What to work on
Pictures in the records below must be left out. Return exactly the lines from the line with "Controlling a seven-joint" to the line with "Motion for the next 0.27", both included.

[Items listed in a dataset]
=-=-=-=-=
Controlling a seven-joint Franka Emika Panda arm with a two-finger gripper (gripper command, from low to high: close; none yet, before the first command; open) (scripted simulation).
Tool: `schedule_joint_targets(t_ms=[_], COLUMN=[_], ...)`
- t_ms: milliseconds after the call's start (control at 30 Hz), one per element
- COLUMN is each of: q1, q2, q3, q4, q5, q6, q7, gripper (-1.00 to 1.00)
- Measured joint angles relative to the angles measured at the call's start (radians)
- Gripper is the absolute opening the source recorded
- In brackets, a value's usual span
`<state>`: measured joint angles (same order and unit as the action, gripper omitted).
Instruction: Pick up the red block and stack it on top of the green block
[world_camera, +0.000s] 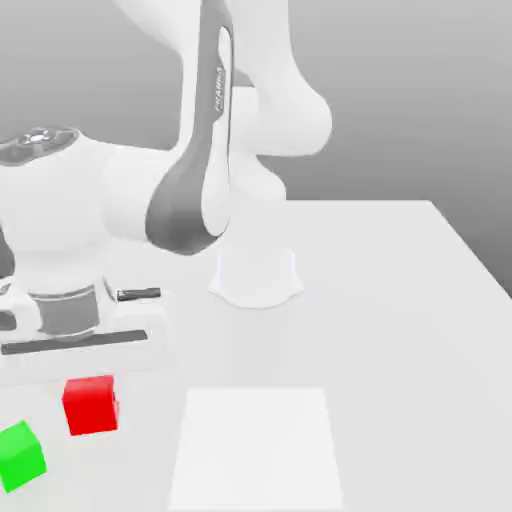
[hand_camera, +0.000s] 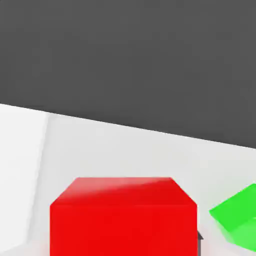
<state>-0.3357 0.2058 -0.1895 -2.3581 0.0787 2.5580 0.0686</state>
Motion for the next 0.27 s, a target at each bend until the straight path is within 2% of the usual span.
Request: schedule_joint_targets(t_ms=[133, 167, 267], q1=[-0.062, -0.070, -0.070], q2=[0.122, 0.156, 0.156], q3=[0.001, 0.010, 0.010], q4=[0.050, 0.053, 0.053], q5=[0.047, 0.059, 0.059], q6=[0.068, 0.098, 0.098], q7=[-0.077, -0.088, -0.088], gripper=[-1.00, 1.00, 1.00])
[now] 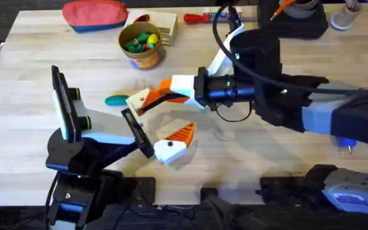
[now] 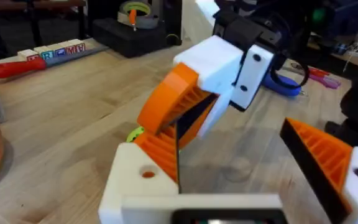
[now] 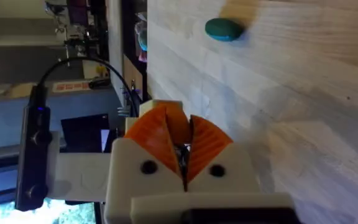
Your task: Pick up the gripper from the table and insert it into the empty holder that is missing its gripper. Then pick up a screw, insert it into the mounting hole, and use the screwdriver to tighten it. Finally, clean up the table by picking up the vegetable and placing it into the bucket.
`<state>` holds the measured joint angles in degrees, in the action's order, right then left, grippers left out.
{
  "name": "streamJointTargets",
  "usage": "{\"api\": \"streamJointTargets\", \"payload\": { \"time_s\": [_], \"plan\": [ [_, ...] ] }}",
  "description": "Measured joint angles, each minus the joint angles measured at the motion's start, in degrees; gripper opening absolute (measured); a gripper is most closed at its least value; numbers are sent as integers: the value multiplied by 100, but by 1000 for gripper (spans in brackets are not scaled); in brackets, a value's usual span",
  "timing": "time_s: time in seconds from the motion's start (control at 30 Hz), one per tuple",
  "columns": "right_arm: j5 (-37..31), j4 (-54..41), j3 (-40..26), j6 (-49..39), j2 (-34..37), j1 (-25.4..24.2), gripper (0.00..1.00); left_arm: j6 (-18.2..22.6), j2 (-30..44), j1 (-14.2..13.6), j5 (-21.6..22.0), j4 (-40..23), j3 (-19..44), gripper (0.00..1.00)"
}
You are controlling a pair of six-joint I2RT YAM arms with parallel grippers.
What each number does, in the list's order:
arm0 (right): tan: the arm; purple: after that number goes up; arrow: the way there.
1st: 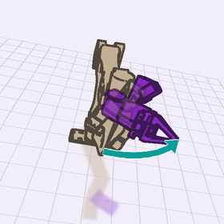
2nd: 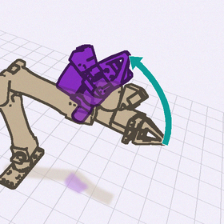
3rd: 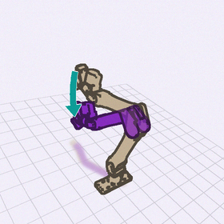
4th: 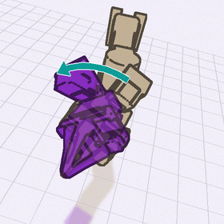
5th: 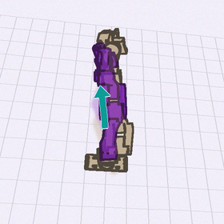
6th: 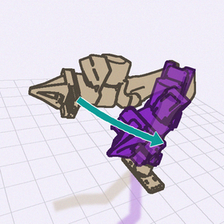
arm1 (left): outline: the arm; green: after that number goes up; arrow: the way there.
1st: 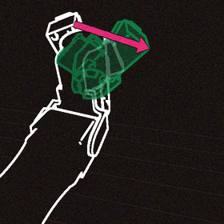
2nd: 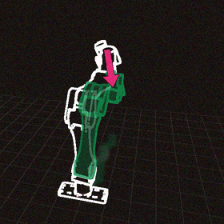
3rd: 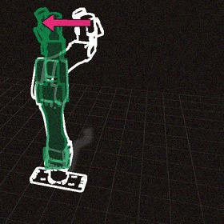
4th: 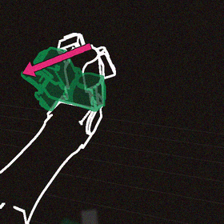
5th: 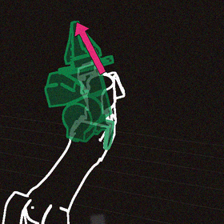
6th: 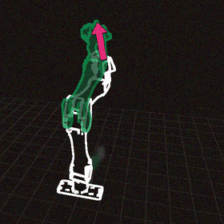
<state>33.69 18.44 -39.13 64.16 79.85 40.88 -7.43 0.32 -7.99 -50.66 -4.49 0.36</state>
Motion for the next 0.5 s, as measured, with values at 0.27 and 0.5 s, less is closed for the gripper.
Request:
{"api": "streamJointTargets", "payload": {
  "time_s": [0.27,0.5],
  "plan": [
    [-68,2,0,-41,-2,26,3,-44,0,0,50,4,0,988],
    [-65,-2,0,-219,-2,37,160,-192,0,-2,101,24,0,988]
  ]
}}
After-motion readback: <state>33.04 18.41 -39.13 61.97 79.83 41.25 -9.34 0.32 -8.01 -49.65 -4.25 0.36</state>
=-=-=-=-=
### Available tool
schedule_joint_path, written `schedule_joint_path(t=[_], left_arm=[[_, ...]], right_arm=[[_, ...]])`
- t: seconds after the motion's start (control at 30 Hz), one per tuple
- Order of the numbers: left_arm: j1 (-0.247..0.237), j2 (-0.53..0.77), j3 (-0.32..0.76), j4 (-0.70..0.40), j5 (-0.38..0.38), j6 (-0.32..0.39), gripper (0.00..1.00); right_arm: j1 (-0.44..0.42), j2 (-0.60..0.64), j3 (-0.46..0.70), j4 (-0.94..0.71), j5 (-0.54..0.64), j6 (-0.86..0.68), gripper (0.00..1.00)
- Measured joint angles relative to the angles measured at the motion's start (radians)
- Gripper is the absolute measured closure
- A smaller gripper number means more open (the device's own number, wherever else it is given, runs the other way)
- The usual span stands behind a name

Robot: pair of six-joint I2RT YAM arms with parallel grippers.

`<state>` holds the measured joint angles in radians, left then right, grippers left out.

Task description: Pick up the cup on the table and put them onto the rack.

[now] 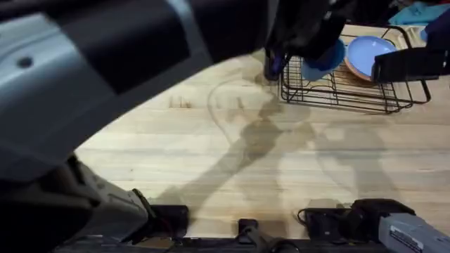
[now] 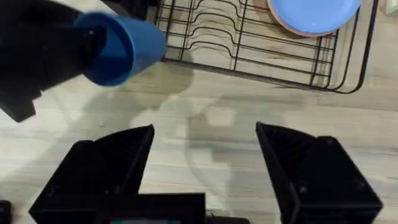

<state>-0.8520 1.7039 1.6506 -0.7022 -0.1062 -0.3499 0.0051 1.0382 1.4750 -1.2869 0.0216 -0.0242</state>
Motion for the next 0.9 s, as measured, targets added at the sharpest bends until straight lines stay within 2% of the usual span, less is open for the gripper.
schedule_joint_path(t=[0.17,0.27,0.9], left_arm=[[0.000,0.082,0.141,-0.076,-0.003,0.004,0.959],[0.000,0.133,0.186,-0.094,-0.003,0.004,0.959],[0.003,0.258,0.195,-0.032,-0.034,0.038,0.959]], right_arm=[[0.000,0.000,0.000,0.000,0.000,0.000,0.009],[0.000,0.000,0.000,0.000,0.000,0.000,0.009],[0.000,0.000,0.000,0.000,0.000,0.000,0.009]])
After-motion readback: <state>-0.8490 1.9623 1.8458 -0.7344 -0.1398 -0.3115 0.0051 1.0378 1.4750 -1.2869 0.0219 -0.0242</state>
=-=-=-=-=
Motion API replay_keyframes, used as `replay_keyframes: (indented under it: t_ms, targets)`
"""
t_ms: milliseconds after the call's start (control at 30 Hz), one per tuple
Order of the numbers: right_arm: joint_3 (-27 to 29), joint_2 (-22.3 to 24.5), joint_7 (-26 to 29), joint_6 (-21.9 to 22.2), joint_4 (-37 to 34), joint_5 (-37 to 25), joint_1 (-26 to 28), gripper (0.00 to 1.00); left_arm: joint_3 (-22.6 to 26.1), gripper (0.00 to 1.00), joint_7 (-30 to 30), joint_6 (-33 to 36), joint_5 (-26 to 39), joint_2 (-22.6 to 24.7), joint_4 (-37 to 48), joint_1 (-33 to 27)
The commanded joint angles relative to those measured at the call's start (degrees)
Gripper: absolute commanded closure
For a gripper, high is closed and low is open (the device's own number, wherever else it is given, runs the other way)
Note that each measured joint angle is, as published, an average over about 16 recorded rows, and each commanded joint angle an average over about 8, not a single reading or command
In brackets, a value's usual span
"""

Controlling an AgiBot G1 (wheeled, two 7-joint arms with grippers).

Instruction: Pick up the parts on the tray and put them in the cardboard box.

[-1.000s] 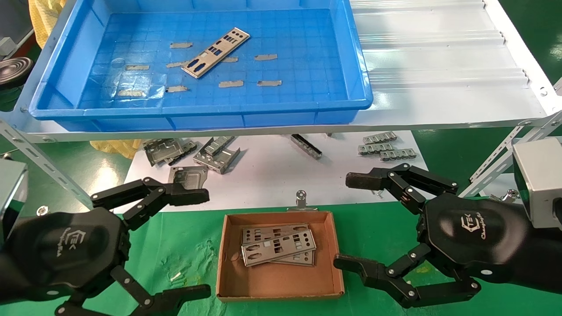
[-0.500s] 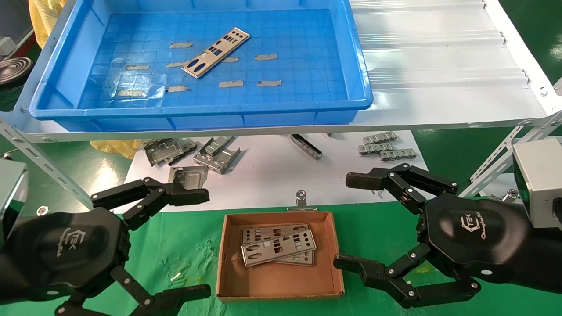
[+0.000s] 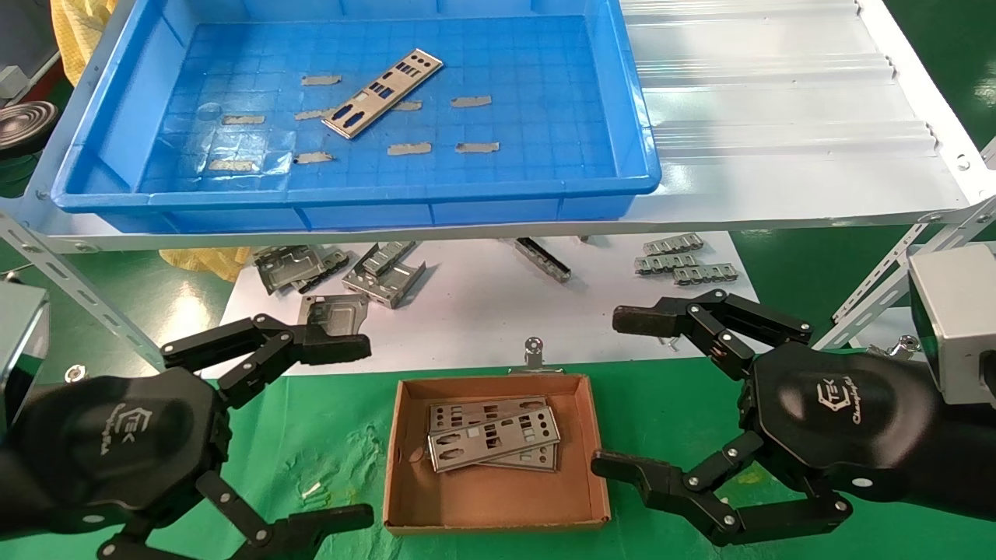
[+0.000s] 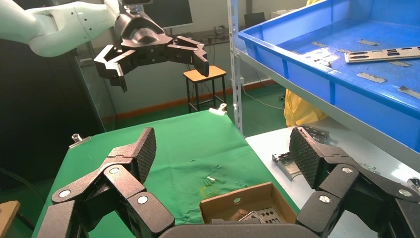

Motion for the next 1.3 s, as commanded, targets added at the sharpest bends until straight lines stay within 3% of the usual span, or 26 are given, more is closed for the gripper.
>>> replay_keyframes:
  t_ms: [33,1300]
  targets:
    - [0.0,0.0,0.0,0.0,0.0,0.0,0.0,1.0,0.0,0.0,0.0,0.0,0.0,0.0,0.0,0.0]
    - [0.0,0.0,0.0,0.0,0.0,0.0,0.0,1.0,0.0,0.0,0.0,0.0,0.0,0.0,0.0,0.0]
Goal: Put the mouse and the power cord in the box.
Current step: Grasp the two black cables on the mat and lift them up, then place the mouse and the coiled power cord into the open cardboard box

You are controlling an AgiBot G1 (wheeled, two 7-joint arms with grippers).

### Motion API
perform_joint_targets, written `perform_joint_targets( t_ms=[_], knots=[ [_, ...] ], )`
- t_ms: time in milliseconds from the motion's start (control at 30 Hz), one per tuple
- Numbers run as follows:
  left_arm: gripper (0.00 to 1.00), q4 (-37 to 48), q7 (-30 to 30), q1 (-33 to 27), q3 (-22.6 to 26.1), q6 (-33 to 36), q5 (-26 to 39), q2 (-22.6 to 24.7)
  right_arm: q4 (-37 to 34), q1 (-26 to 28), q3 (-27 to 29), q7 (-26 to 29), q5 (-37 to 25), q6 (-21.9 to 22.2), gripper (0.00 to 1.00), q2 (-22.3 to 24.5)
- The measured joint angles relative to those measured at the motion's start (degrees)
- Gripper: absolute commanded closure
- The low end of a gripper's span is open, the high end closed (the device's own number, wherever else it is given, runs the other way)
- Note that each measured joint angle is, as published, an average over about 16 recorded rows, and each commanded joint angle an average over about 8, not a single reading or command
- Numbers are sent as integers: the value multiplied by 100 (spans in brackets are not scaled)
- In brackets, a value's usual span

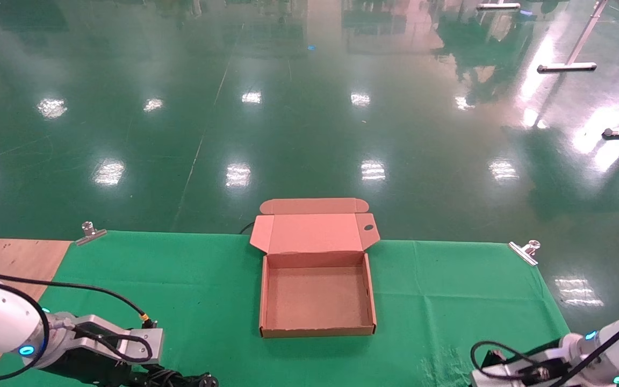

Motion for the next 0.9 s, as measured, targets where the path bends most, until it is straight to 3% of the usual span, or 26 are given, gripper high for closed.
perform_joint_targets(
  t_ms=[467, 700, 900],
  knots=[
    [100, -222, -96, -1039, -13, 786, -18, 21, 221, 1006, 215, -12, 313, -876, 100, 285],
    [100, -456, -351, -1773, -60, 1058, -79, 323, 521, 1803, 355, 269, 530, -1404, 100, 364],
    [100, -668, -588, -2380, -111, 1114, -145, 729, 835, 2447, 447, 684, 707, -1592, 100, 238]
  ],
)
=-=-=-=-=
Task answer
Controlling a seven-joint Franka Emika Panda arm with a two-finger gripper (gripper command, from low to high: close; none yet, before the first command; open) (scripted simulation).
Tool: `schedule_joint_targets(t_ms=[_], COLUMN=[_], ...)`
- t_ms: milliseconds after the call's start (control at 30 Hz), one per element
- COLUMN is each of: q1, q2, q3, q4, q5, q6, q7, gripper (-1.00 to 1.00)
- Measured joint angles relative to the angles measured at the call's start (radians)
- Gripper is the absolute opening the source recorded
- In brackets, a value's usual span
`<state>`: measured joint angles (same order and unit as the action, gripper omitted).
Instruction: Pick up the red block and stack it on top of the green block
[world_camera, +0.000s] 
[hand_camera, +0.000s] 
<state>-0.3357 0.2058 -0.1895 -2.3581 0.0787 2.5580 0.0686</state>
Motion for the next 0.27 s, a target at each bend until the straight path is within 2% of the usual span.

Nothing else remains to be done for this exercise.